**Input:**
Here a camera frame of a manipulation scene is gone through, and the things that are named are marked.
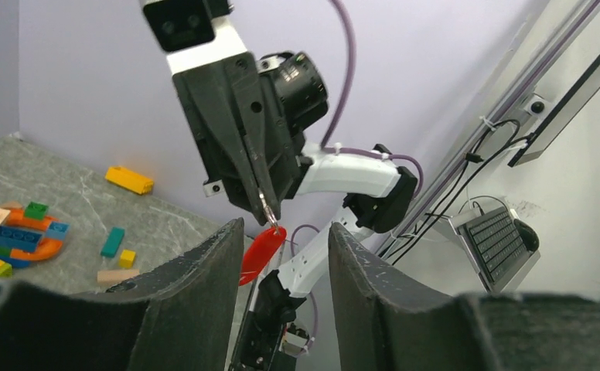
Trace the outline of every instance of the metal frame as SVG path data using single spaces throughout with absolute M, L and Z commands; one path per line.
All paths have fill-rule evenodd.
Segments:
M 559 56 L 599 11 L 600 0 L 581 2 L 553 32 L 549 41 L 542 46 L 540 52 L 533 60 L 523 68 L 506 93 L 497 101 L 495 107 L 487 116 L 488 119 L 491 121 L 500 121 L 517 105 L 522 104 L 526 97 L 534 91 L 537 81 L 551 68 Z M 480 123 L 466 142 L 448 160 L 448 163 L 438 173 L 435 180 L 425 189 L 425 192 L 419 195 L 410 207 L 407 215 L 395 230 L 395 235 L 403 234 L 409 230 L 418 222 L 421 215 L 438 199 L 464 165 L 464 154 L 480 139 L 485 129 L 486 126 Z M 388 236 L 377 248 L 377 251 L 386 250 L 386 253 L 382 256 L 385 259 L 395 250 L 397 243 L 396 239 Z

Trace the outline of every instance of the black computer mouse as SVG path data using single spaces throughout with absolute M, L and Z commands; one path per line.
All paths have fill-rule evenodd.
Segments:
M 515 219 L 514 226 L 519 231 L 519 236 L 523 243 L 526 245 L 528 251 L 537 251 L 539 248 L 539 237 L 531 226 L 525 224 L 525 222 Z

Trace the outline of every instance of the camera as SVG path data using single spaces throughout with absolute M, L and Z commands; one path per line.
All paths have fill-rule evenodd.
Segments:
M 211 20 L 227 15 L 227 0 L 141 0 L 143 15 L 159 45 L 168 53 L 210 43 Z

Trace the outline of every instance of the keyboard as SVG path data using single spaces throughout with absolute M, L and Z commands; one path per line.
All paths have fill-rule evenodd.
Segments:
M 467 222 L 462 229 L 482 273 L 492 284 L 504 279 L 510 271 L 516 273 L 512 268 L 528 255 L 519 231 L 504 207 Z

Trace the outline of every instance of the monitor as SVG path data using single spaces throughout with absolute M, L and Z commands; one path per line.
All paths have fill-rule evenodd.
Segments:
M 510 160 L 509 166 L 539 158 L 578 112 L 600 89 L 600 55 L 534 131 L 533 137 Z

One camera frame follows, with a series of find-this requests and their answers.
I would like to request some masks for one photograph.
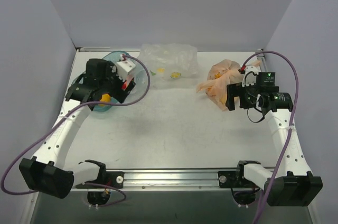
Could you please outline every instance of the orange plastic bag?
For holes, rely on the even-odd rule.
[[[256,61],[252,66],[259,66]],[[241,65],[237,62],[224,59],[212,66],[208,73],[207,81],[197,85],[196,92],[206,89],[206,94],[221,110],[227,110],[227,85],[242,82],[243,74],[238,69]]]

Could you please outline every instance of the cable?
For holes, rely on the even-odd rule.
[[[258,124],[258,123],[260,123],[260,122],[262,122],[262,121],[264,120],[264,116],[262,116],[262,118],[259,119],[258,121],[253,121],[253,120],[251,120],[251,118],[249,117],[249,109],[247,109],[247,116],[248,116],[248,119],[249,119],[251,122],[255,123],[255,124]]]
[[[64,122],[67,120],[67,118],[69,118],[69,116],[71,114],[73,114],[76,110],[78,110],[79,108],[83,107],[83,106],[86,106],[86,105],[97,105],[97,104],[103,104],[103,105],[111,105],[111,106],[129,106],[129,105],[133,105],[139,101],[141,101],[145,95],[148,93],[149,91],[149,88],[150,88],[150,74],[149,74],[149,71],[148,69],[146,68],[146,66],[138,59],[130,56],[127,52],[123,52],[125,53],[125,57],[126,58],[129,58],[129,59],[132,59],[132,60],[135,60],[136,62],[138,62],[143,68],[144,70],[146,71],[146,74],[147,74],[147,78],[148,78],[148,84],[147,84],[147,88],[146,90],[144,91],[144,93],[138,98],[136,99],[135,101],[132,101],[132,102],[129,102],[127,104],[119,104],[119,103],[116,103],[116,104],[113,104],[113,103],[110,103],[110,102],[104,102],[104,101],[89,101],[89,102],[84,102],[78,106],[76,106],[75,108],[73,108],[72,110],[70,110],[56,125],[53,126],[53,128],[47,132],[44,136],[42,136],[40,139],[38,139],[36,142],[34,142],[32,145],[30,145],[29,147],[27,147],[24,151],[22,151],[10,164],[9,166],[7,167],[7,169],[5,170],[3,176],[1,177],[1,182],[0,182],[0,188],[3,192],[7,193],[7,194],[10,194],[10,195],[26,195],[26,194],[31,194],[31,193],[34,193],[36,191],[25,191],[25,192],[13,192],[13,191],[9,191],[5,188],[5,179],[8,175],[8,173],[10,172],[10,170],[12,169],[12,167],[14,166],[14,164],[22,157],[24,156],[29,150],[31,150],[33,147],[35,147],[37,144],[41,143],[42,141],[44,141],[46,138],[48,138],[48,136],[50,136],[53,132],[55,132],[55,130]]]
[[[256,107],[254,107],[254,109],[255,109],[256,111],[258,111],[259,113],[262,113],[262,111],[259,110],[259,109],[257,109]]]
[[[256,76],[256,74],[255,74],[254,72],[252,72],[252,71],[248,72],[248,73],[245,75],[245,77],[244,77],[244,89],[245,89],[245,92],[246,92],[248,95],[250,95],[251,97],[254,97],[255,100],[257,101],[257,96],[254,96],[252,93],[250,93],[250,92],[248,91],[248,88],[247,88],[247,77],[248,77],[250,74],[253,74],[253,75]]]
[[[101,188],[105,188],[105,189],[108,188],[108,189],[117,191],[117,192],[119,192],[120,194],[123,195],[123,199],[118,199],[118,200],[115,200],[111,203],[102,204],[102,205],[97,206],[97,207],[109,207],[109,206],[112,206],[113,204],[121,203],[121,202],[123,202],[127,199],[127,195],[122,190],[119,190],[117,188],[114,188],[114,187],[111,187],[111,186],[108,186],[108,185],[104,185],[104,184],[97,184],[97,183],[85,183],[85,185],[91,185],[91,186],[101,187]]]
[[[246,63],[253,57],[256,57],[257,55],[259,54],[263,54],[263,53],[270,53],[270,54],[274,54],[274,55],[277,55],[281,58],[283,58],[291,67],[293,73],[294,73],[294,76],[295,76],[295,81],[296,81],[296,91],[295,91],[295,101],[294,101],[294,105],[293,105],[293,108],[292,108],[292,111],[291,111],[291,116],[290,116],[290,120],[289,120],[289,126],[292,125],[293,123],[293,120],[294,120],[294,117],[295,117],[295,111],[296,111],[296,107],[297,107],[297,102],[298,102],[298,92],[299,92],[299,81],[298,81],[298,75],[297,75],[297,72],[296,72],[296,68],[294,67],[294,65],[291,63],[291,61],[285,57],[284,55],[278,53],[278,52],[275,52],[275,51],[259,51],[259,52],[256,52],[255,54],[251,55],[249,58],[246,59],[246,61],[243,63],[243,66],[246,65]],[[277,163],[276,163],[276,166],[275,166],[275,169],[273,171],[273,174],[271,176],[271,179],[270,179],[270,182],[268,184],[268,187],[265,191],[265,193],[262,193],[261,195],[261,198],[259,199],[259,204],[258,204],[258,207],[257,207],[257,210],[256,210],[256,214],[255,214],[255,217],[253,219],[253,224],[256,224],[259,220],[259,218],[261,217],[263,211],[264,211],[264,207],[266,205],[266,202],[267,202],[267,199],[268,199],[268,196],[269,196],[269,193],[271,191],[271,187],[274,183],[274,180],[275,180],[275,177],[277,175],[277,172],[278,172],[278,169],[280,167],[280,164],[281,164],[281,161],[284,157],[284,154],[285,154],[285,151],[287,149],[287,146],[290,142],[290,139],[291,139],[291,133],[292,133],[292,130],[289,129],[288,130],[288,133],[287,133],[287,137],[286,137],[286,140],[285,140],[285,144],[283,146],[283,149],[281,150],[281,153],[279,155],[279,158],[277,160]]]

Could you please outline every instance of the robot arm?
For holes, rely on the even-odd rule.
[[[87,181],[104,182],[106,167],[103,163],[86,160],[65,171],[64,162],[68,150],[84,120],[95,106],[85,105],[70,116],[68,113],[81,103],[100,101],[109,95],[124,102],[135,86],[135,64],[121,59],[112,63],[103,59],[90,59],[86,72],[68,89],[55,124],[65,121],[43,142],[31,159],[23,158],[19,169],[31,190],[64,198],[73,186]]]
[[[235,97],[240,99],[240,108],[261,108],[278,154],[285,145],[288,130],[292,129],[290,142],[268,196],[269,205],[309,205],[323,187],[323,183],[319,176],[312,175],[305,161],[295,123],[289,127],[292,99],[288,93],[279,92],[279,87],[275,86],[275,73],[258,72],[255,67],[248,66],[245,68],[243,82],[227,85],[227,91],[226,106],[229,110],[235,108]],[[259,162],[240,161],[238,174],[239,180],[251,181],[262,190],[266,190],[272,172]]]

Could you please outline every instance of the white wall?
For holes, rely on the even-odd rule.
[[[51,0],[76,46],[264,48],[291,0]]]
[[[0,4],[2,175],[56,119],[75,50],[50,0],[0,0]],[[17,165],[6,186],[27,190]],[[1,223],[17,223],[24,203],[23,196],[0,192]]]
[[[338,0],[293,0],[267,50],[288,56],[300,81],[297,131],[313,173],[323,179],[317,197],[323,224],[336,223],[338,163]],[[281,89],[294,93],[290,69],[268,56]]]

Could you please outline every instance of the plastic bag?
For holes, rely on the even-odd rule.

**Assignment:** Work out how many lines in the data include "throughout". Answer with the number only.

**Result of the task:** 5